Should the Tararua District Council unite with other councils in a campaign to oppose the Government mandate on Three Waters?
That was the question for councillors at the monthly council meeting on Wednesday.
Councillors were told 20 councils had already invested and joined the campaign against the Government's decision to implement the Three Waters reform last month.
They also heard that there were potentially several groups seeking to challenge the decision in the High Court.
They were asked to consider signing a Memorandum of Understanding which would see the council join as a partner council.
Phil Hartridge, of the Tararua Economic Impact society, addressed the council in a public forum.
He said the society had been working behind the council, gathering as much information as it could.
"As an organisation we are very heartened and pleased by the way Tararua District Council is conducting the matter so far," he told councillors.
He said he encouraged the council to join with the other councils.
He also encouraged them to join with other societies considering the legal challenge,
"so we can all be informed and give as much support to those societies as we can".
Mayor Tracey Collis said the council had entered the process of Three Waters reform in good faith and had committed to engaging with the community.
She said the mandate had caused much division in the community and created further uncertainty for people and businesses during Covid.
Councillors had two options, she said.
"The first one, in my mind, is to let our communities heal after the Government's decision because it's out of our hands."
The Government had given direction on the next steps and how the council could take part in that process.
Collis said there was Covid in the community and right now that needed to be the focus.
The council's second choice was to invest and join as a Partner Council, which would give time to explore options.
Councillor Shirley Hull said this wasn't just about Three Waters.
"This is actually about democracy.
"I think our voice needs to be loud and clear back to the Government as a group that we are responding to our communities when we sign that Memorandum of Understanding on behalf of our communities."
She said she had a lot of people behind her who were concerned about the lack of democratic nature of the decision to mandate.

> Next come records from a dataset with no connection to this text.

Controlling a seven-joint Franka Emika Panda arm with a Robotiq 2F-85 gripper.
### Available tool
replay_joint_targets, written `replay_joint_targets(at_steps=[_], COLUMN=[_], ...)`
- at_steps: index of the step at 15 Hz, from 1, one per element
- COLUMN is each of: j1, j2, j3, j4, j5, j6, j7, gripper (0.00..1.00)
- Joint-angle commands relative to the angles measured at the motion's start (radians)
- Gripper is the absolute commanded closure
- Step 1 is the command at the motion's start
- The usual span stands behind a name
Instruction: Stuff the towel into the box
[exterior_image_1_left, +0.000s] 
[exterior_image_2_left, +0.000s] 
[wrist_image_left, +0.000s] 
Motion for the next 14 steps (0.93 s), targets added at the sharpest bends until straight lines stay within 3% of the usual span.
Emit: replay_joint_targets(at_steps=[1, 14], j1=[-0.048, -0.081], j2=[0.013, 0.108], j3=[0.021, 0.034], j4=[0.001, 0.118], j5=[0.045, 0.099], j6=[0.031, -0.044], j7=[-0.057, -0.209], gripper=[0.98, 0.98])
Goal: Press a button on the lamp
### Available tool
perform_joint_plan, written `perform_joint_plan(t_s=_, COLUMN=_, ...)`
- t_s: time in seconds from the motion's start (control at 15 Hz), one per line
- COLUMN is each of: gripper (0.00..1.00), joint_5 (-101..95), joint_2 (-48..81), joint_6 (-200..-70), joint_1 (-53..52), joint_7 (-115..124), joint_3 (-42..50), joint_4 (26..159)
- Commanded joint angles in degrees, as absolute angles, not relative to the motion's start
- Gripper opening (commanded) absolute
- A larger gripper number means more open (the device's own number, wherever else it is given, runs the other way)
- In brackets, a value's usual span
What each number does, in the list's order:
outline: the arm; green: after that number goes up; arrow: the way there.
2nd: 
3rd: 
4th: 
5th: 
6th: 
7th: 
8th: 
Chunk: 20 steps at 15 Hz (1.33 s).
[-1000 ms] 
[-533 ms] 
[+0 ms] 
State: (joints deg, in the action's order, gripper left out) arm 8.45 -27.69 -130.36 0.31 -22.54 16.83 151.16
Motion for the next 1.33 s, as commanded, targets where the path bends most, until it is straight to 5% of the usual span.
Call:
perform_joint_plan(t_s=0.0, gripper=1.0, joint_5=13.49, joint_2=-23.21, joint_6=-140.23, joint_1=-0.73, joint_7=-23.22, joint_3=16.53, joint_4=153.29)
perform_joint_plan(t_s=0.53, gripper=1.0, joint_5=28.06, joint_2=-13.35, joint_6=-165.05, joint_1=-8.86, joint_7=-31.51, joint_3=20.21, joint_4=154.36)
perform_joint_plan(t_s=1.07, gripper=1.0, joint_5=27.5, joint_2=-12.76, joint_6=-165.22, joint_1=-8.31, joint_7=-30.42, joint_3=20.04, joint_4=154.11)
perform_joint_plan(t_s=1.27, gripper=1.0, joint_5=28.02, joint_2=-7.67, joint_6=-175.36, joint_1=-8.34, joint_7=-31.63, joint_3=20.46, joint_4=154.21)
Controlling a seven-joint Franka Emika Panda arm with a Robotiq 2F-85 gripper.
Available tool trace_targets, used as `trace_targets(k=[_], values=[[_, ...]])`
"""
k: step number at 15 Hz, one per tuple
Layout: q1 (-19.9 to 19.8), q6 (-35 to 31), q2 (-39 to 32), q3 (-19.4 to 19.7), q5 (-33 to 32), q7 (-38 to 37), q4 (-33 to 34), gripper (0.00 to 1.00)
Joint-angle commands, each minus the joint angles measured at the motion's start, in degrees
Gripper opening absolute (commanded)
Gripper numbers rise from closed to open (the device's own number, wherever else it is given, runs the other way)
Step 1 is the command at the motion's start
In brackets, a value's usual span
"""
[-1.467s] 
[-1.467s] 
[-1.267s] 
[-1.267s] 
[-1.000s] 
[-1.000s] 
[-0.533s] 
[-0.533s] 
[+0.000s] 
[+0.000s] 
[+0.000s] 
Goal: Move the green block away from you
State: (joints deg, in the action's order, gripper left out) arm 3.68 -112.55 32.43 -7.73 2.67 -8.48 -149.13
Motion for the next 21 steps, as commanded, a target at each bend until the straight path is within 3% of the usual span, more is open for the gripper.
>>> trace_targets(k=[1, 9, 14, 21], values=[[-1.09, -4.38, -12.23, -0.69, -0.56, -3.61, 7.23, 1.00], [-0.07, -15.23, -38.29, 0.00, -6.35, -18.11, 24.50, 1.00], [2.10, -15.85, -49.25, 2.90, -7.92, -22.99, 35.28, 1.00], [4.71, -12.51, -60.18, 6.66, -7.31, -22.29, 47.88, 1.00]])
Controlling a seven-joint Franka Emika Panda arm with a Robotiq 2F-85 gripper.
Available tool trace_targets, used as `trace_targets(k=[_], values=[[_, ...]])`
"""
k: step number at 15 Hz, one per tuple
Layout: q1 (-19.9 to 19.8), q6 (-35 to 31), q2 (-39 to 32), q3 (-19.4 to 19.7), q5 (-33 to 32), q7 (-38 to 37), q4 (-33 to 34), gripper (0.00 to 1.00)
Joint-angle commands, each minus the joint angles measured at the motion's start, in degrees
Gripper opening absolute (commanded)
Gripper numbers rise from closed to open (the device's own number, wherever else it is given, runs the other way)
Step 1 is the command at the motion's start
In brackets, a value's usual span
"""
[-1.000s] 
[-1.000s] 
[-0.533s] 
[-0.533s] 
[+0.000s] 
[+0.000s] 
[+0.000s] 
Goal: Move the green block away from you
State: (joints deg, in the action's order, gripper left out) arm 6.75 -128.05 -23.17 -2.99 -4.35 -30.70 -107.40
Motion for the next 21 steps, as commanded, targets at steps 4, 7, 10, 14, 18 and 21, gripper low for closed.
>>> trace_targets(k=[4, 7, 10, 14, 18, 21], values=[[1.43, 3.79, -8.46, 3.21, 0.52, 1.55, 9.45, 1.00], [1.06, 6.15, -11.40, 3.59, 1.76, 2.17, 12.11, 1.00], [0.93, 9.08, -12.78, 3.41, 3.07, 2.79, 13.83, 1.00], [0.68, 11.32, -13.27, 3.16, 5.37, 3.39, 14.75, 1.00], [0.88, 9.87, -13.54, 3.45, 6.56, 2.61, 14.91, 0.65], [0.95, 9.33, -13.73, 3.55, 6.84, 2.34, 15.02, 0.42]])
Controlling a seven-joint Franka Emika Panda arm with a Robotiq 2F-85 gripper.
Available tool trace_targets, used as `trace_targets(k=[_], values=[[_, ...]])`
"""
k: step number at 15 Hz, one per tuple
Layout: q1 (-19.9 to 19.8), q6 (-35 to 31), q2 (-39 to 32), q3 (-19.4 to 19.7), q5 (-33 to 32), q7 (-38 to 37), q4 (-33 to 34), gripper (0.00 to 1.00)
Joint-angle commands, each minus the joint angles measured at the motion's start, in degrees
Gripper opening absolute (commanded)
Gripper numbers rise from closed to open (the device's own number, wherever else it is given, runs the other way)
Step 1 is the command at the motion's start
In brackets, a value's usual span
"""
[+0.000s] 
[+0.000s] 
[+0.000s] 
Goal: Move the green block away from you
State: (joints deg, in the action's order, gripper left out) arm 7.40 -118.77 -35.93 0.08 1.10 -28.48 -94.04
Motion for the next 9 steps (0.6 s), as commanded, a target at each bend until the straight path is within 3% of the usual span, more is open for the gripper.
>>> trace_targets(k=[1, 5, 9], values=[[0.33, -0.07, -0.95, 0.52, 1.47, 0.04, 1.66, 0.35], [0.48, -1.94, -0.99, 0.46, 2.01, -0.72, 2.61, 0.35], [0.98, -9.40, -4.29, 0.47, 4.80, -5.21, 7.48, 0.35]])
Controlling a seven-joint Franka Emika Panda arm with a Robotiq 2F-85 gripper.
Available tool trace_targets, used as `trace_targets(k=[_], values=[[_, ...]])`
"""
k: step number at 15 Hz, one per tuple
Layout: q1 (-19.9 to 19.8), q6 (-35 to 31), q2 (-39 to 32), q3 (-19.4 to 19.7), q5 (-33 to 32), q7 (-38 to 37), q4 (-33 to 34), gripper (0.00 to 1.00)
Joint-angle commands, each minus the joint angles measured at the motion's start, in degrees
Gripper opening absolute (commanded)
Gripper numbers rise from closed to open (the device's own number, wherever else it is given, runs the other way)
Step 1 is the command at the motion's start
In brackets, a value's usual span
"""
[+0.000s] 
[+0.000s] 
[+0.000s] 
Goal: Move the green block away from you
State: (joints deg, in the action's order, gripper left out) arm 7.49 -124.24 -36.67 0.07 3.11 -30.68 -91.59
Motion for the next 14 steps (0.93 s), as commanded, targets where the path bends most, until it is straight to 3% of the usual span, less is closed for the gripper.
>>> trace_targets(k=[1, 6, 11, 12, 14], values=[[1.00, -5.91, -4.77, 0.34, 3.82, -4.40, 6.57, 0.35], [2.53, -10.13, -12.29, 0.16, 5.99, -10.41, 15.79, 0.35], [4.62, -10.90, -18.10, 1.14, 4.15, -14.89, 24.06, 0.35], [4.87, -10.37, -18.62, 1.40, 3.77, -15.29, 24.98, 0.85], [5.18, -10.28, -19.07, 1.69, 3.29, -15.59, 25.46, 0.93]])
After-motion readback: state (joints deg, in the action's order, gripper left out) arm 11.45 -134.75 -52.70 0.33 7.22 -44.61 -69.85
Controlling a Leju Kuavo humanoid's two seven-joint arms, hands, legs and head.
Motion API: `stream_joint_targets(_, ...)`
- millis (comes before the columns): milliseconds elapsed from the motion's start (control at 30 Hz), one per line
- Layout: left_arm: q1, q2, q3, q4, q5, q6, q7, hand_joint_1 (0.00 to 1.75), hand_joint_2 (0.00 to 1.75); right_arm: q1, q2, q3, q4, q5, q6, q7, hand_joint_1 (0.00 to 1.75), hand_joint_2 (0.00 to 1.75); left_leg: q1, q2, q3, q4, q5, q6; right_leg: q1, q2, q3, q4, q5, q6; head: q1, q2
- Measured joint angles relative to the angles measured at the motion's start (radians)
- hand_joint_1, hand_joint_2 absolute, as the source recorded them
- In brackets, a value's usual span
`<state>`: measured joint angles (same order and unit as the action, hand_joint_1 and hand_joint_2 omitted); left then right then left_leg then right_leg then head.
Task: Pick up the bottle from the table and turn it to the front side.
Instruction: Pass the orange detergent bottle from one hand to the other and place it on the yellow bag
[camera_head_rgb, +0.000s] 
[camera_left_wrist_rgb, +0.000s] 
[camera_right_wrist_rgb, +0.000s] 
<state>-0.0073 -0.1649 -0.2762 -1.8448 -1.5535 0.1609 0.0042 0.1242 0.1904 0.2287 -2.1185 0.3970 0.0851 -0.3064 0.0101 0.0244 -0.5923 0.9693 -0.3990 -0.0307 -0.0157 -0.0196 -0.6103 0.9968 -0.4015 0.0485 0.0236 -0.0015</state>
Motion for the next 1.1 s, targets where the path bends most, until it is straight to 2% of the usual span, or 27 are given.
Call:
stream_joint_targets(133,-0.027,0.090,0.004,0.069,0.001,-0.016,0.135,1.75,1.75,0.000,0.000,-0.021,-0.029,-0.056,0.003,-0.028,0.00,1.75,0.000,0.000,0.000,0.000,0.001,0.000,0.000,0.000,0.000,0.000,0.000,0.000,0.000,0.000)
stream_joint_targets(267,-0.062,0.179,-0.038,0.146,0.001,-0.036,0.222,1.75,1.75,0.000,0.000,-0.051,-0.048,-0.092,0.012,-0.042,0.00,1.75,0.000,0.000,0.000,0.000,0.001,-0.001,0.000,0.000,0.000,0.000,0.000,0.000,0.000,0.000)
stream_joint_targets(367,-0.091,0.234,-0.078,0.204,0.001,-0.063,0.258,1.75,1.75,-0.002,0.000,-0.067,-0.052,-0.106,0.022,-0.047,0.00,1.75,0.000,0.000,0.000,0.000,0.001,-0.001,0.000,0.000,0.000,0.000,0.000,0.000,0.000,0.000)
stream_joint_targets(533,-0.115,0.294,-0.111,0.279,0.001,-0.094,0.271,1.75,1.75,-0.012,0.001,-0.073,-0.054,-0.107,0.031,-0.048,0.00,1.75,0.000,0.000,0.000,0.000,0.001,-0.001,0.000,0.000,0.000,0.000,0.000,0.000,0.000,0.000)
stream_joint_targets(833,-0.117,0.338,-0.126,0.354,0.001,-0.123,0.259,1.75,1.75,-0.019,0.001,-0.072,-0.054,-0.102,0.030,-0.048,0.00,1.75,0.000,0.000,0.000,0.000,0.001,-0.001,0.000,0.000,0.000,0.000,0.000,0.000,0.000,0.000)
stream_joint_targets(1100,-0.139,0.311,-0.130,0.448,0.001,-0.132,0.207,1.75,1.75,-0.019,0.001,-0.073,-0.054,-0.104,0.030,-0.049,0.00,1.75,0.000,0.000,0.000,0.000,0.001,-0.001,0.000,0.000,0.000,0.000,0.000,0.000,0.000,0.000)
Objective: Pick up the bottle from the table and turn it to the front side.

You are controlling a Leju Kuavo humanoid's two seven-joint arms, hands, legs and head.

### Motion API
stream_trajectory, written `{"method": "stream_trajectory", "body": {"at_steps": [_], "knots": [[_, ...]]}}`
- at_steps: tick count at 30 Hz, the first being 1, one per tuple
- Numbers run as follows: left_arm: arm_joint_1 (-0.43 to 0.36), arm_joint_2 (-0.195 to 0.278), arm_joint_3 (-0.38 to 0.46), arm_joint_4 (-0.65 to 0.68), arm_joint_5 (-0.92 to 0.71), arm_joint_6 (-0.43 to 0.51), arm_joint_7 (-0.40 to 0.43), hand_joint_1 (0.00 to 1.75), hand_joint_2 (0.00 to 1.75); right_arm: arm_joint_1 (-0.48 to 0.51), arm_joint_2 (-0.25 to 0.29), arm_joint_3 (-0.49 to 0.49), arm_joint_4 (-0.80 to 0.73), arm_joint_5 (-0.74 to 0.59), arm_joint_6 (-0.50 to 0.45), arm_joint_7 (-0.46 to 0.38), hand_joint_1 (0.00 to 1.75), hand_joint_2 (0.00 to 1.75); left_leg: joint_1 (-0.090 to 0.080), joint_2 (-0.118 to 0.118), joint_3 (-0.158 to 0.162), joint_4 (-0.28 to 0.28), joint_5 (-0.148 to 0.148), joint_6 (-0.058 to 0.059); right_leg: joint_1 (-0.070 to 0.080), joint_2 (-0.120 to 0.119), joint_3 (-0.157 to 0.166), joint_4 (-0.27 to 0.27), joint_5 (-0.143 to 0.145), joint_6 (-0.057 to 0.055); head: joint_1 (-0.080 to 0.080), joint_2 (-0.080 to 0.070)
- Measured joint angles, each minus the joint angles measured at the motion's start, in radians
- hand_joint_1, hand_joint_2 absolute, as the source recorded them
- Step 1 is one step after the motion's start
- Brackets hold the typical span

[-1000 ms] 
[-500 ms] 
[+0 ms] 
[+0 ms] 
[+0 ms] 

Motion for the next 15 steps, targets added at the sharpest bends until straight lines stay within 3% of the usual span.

Councillor Peter Johns said the more people who stood up and protested the way it had been done, the better.
He said the most important thing for him was "the loss of control in our own destiny".
His concern was that decisions were made by some faceless person or committee in Nelson or Wellington and that person would make decisions on priorities.
"It could be that Nelson's requirements are greater than ours.
"No, we can't have extra water in Woodville or Pahiatua and therefore we can't grow, we can't bring in new industry that may require a degree of additional water."
Councillor Sharon Wards said it was heartening to hear the public's comments.
She said without the community support there would have been potential for the council to not have any power over the Three Waters situation.
She was also heartened to hear that the oversight group that would be part of the Memorandum of Understanding was well representative of rural communities across New Zealand.
Councillors supported signing the memorandum.